Plaintiff Richard Jiminez brought this suit under 42 U.S.C. § 1983 on October 25, 1991, alleging constitutional violations in a prison disciplinary proceeding that terminated in June 1987. He now appeals a dismissal based on the two-year statute of limitations in A.R.S. § 12-542. We affirm.
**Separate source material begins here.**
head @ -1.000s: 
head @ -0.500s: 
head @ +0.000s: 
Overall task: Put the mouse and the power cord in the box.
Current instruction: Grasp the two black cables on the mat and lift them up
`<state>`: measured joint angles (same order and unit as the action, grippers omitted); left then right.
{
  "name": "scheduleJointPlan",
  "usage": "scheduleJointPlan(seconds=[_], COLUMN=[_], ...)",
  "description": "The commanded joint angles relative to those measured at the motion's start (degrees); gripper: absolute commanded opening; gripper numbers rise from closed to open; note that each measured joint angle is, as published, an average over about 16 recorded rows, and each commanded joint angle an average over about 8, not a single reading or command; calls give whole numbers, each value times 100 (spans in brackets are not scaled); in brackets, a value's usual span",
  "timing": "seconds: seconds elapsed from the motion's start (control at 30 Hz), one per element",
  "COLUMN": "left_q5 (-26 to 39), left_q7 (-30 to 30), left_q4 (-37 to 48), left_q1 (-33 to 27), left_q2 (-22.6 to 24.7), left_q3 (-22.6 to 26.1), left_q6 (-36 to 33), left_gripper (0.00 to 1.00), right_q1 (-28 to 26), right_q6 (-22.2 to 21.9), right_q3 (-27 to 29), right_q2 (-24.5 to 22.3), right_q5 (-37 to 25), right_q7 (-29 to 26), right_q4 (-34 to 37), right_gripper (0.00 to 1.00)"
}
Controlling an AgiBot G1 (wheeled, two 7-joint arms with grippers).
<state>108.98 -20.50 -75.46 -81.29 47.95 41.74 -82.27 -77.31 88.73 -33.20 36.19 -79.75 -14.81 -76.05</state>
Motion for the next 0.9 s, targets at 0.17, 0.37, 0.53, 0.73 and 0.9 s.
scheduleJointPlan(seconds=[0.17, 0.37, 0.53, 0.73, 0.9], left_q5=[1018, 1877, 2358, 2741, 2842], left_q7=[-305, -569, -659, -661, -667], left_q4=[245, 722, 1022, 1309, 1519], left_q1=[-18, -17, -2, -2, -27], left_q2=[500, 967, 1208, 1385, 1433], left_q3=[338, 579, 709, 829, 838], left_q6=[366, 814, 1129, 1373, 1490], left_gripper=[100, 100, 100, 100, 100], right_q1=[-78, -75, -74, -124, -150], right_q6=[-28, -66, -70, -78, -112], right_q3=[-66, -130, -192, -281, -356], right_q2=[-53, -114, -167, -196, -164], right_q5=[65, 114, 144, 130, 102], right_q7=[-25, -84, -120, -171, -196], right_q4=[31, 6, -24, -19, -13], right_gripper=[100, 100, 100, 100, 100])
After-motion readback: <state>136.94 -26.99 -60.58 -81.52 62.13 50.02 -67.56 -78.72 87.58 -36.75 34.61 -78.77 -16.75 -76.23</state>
Plaintiff's complaints center on the procedures followed and the penalties imposed in the disciplinary proceeding. Both procedures and penalties were known to plaintiff at the time of the proceeding. Plaintiff contends, however, that he did not discover his right to bring a legal action until 1990. "The discovery rule applies to the facts which give rise to the cause of action, not to the legal significance of such facts." Insurance Co. of North America v. Superior Court, 162 Ariz. 499, 502, 784 P.2d 705, 708 (1989), vacated on other grounds, 166 Ariz. 82, 800 P.2d 585 (1990). We believe that principle equally applicable to the provision of A.R.S. § 12-502(B) that one imprisoned has the statute tolled until he "discovers the right to bring the action or with the exercise of reasonable diligence should have discovered the right to bring the action." While discovery of "the right to bring the action" could be interpreted expansively to mean knowledge of legal rights, we can discern no reason why the legislature would want the statute to run against law-abiding persons ignorant of the legal significance of known facts but not against imprisoned criminals similarly ignorant. We, therefore, reject the apparently contrary construction in Vaughan v. Grijalva, 927 F.2d 476 (9th Cir.1991). See generally Zuck v. State, 159 Ariz. 37, 764 P.2d 772 (App.1988).

Affirmed.

LACAGNINA and HATHAWAY, JJ., concur.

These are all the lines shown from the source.